▶ _WHAT THE TASK REQUIRES_
From the entries below, please gather each line containing the string "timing".

[Stored entries]
━━━━━━

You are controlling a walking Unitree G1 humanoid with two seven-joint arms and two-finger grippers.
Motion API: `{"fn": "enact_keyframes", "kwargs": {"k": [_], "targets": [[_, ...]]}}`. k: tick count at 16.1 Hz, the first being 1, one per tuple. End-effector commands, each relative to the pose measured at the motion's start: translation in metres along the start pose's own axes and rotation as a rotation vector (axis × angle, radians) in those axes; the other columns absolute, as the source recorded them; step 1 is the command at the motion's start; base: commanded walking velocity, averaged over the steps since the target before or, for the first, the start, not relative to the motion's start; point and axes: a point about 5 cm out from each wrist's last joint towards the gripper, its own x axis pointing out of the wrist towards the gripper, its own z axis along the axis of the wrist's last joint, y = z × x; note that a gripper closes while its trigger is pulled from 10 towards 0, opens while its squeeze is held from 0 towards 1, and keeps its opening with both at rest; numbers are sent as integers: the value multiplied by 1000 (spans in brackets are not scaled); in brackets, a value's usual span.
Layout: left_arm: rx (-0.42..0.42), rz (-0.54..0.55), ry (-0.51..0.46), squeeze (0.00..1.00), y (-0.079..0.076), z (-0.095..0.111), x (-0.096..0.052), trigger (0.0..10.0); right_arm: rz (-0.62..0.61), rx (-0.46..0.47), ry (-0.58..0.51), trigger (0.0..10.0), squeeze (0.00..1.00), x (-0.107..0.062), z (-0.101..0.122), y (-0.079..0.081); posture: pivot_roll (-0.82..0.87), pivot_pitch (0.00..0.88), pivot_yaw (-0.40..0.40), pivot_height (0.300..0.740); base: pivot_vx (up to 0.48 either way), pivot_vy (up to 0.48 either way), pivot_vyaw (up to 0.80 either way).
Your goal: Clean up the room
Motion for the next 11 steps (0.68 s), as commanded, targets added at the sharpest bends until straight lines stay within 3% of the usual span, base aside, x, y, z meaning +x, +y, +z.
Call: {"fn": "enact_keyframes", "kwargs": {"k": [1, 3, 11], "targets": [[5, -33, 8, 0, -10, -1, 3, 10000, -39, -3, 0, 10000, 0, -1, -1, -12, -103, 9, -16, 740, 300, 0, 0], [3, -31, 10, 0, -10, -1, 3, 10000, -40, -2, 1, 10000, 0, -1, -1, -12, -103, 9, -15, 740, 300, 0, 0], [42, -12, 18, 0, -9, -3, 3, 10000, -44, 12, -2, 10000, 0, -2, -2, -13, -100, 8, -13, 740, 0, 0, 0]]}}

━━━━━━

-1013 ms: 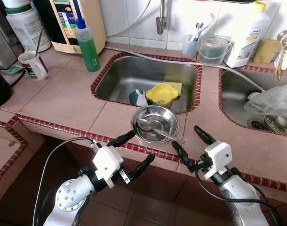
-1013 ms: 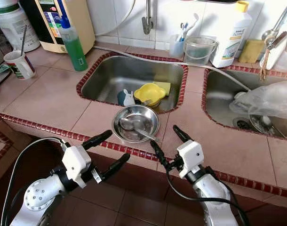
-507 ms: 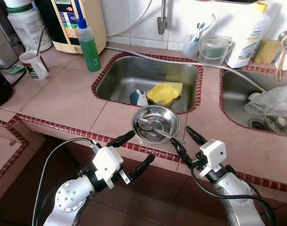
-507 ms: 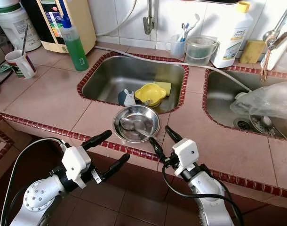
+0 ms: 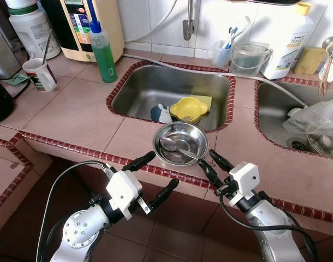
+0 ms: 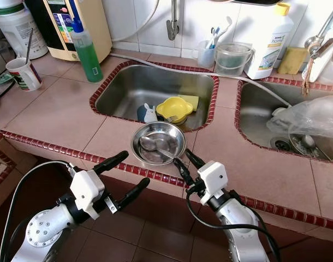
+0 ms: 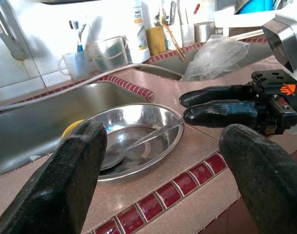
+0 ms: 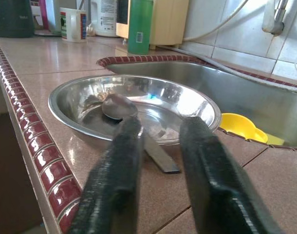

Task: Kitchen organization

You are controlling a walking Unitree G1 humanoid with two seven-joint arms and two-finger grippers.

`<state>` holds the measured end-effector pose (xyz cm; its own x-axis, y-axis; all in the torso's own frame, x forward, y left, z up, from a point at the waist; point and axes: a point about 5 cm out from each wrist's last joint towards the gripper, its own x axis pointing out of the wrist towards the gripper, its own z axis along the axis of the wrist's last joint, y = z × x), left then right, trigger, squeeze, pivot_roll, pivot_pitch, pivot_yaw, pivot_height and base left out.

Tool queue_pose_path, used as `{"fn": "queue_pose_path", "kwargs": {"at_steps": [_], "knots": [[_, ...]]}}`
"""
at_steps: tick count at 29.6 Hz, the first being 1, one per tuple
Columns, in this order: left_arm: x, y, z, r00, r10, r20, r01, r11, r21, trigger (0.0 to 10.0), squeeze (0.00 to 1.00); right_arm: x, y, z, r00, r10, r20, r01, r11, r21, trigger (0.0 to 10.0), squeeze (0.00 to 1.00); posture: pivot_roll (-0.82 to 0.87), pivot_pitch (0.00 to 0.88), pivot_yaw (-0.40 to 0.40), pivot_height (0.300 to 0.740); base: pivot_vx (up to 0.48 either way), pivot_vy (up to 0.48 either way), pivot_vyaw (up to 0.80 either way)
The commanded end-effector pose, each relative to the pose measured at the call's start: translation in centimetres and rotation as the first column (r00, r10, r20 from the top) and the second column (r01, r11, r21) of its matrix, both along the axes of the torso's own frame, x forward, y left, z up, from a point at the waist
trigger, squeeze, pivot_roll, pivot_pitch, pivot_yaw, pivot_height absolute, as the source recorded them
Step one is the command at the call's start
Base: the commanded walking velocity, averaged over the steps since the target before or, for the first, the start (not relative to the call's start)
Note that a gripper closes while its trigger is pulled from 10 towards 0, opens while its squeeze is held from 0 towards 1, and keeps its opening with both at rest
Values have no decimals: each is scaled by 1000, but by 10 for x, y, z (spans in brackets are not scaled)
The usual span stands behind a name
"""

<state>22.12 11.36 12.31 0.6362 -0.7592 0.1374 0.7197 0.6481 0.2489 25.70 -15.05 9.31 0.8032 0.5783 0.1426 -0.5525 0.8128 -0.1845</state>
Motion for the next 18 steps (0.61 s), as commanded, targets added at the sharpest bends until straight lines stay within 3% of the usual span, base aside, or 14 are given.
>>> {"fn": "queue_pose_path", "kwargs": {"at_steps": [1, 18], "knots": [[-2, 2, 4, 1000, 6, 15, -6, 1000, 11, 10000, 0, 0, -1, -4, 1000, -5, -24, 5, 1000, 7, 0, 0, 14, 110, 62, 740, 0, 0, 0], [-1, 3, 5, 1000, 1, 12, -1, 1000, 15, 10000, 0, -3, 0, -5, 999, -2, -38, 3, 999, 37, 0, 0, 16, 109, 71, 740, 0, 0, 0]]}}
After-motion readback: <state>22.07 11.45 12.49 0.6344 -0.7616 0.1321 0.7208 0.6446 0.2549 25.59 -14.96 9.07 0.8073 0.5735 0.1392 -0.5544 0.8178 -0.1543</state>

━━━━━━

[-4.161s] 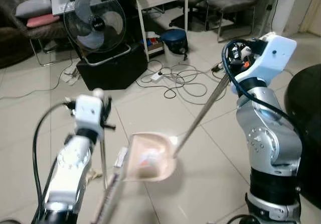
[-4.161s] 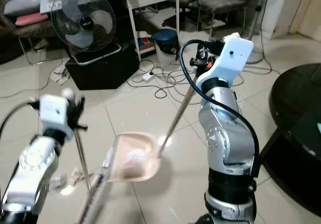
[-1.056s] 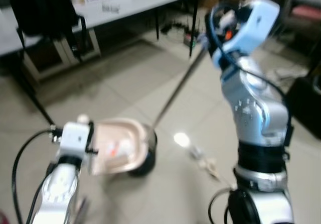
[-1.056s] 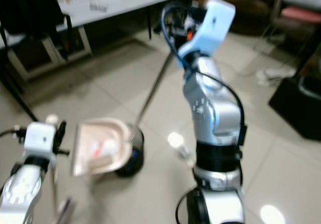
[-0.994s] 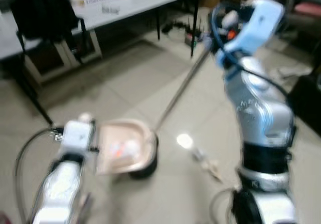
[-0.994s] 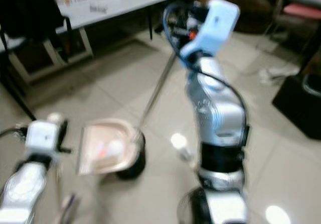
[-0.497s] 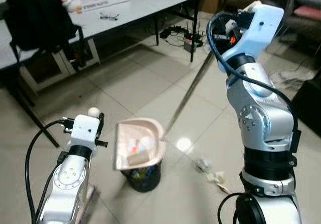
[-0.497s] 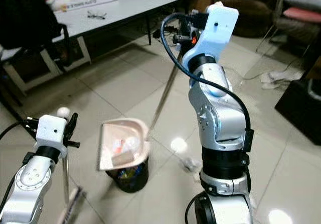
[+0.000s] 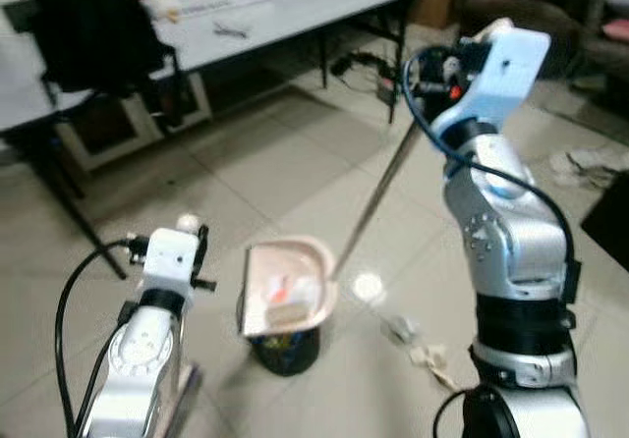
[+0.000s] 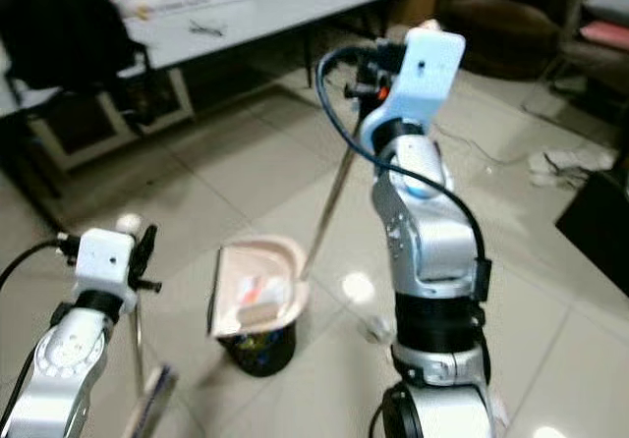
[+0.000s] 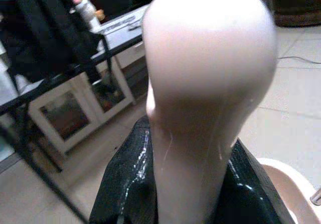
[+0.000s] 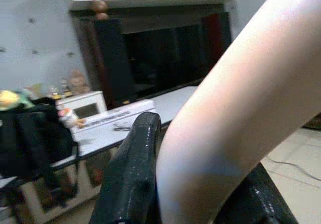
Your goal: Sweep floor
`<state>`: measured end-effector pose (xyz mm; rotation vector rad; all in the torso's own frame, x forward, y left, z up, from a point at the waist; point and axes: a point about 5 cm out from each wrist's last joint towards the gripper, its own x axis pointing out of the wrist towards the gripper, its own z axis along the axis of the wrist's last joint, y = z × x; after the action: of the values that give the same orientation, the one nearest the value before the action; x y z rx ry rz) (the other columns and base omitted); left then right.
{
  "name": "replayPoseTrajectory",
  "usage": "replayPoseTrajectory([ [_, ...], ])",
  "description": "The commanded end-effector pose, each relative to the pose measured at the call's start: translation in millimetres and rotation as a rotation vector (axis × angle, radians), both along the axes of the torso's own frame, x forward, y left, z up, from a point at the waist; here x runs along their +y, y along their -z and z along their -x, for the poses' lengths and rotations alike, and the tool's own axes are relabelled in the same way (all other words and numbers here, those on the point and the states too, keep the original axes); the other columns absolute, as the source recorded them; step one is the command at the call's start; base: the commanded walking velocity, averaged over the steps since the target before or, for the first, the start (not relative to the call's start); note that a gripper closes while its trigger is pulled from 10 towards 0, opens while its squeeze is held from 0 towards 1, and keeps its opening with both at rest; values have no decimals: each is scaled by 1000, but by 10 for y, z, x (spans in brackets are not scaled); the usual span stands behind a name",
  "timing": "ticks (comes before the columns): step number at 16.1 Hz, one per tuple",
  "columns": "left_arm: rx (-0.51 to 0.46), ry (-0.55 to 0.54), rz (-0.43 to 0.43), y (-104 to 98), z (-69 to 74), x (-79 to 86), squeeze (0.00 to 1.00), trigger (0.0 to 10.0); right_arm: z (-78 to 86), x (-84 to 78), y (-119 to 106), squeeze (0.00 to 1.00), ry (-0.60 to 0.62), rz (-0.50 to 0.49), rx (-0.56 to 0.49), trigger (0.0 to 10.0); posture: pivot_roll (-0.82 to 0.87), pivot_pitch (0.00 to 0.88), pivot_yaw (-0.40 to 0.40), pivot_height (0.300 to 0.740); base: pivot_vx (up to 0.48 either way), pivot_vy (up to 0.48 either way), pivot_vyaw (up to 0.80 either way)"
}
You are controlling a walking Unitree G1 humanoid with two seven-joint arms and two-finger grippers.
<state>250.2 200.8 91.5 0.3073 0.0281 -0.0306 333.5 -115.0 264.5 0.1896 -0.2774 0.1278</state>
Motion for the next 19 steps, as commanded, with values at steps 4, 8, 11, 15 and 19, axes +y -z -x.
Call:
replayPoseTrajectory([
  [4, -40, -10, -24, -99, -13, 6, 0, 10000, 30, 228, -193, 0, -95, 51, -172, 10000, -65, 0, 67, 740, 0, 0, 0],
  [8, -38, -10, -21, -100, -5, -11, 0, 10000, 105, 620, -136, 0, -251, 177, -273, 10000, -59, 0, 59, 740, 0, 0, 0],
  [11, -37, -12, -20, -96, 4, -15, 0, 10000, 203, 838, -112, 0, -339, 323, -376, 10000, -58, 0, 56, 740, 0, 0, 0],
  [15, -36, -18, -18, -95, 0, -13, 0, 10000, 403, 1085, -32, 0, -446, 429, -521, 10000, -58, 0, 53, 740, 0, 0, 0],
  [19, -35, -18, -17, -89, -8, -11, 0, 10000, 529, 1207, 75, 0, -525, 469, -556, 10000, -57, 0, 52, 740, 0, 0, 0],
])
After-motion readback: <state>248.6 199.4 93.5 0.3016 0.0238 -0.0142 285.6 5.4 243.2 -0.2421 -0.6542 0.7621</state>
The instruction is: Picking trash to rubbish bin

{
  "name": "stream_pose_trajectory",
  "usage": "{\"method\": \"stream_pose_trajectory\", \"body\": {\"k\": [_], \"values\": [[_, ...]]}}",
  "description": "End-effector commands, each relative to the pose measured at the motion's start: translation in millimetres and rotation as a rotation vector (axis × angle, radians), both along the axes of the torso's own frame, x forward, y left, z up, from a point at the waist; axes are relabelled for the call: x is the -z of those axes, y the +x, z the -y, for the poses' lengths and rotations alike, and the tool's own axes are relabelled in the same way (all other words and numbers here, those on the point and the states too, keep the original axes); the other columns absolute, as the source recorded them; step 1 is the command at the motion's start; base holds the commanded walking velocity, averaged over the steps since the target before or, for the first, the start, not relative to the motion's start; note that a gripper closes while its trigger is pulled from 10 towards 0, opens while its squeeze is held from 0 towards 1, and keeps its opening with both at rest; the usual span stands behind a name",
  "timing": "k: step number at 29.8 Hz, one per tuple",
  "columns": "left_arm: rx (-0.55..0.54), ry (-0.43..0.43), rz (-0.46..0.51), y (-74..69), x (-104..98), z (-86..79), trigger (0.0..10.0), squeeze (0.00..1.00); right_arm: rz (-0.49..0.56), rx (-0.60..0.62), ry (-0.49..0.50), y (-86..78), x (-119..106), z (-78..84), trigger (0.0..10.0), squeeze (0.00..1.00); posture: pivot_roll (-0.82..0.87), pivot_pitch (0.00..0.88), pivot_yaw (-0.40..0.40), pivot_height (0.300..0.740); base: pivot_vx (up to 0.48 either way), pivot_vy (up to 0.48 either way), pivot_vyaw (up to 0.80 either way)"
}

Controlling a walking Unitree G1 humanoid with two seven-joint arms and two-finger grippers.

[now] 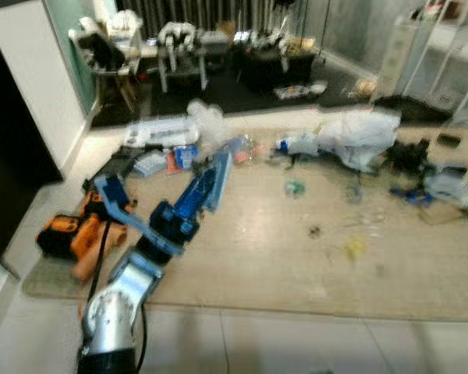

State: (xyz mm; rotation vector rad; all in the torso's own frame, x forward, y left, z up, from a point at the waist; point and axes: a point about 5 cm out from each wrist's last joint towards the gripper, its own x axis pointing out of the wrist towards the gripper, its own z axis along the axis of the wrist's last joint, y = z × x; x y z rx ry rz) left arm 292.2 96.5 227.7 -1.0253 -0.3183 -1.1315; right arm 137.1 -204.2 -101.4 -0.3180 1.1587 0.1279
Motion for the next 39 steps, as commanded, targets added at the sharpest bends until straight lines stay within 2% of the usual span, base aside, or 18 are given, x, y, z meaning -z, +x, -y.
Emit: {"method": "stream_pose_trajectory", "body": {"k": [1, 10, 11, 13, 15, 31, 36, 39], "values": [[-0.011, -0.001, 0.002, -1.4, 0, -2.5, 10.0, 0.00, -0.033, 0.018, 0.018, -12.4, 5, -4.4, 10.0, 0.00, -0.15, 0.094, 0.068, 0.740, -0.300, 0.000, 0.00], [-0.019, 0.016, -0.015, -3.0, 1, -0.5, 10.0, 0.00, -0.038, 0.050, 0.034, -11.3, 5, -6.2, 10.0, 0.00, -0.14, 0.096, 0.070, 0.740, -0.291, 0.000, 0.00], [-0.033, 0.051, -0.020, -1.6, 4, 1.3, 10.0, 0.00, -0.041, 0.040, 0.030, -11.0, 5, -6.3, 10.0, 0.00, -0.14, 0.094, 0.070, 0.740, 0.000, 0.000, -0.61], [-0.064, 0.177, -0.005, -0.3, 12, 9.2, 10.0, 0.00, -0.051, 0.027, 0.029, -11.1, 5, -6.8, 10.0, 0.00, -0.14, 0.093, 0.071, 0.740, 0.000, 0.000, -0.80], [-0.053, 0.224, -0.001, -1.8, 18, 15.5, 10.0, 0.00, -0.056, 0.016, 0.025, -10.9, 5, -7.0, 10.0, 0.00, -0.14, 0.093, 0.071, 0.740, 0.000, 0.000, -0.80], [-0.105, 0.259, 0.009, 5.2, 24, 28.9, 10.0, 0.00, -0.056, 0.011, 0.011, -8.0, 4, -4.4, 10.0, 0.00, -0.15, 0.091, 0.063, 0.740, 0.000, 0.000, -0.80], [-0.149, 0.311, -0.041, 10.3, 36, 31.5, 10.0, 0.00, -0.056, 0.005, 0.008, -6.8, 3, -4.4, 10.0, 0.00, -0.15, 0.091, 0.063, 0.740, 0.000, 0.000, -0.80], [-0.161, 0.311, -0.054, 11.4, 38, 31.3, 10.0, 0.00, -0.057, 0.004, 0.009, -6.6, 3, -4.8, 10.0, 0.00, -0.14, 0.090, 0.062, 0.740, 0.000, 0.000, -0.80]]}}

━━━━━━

▶ _TASK RESULT_
  "timing": "ticks (comes before the columns): step number at 16.1 Hz, one per tuple",
  "timing": "k: step number at 29.8 Hz, one per tuple",

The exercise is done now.